Medical liability issues may discourage new physicians from moving here, limit patient access, and reduce an already declining pool of medical school applicants.

Commentary by Alan Plummer
Illustration by John Nelson


A brewing crisis in our medical communities is affecting the ability of physicians, hospitals, nursing homes, and other caregivers to provide quality medical care and the ability of patients to access that care.

Over the past few years, medical liability insurance rates have skyrocketed. Many physicians are unable to obtain medical liability insurance or can't afford it. Because of the constraints of Medicare, Medicaid, and managed care, physicians are unable to raise charges to defray the rising costs of medical liability insurance. As a result, they are forced to limit services, move to a state with lower premiums, retire, or leave the practice of medicine. Across the nation, for example, many obstetricians and family physicians have stopped delivering babies. Some radiologists and pathologists will not read mammograms and pap smears.
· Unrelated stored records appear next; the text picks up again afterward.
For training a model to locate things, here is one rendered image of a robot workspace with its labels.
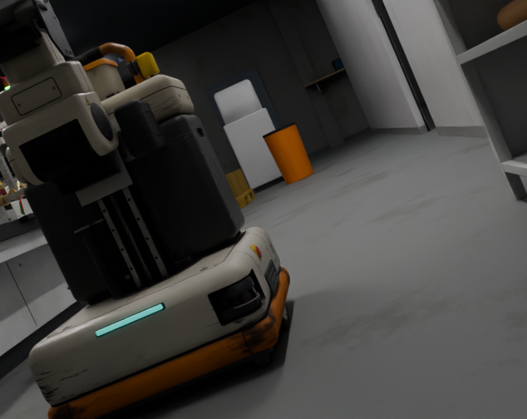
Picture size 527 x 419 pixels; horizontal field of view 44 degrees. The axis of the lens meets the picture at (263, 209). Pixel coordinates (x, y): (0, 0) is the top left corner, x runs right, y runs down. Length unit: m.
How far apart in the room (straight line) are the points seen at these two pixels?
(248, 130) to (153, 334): 7.81
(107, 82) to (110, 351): 0.78
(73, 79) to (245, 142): 7.70
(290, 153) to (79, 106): 6.47
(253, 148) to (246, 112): 0.51
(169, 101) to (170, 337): 0.67
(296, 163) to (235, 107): 1.77
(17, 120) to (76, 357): 0.61
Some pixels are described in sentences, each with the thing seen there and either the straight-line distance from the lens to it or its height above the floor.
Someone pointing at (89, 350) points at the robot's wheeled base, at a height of 0.22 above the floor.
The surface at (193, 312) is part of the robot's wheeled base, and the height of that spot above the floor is 0.21.
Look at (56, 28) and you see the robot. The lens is 1.70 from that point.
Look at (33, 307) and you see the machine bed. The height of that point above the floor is 0.22.
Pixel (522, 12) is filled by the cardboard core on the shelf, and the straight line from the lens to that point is 2.02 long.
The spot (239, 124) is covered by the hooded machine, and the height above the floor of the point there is 0.98.
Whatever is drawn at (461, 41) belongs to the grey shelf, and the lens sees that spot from 2.29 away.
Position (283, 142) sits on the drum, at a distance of 8.02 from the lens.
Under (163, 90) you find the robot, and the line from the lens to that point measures 1.91.
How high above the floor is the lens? 0.49
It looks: 5 degrees down
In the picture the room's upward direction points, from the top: 24 degrees counter-clockwise
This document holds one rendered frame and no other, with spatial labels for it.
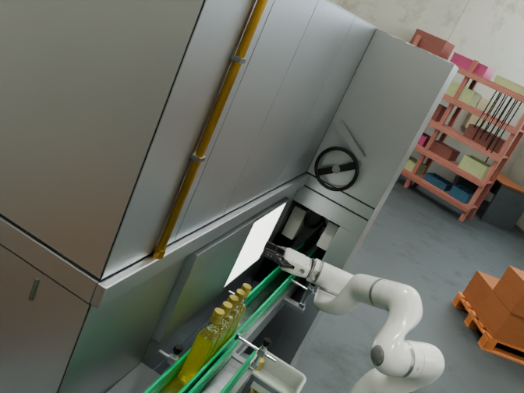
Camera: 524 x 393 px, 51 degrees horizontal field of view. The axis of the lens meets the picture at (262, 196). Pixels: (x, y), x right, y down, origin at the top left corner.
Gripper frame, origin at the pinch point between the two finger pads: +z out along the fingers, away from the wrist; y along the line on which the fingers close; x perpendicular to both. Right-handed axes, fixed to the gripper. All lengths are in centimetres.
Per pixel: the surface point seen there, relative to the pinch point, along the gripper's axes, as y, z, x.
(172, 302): -24.7, 22.1, -18.5
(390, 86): 82, -24, 61
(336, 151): 84, -16, 23
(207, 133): -50, 29, 43
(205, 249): -19.3, 19.6, -0.1
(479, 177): 820, -358, -65
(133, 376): -32, 24, -44
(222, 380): -16.3, -3.8, -44.1
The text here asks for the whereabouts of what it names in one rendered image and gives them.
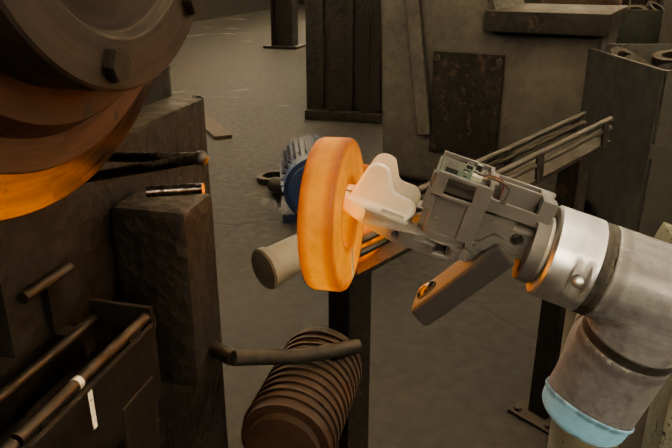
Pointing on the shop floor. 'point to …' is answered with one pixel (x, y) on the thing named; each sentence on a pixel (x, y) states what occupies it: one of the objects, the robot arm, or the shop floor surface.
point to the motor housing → (304, 398)
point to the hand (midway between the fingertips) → (336, 195)
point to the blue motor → (291, 180)
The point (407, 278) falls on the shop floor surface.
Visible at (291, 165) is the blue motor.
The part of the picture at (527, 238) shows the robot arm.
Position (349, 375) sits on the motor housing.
Hospitals too are feeling the brunt of rising insurance rates. A rural hospital in Bainbridge saw its medical malpractice premium rate increase from $140,000 to $970,000 in one year -- on a $1 million policy! In West Virginia and north Mississippi, virtually no neurosurgeons are available. Copper Queen Community Hospital in Bisbee, Ariz., had to close its maternity ward this year, when four of the six family practitioners providing obstetric care could no longer afford insurance. The only Level I trauma center in Las Vegas shut down for 10 days because it couldn't get medical liability insurance. While that University of Nevada trauma center was closed, 150 patients were taken to lesser-equipped emergency rooms; six of those patients died. The Nevada legislature had to pass emergency measures to reopen the trauma center.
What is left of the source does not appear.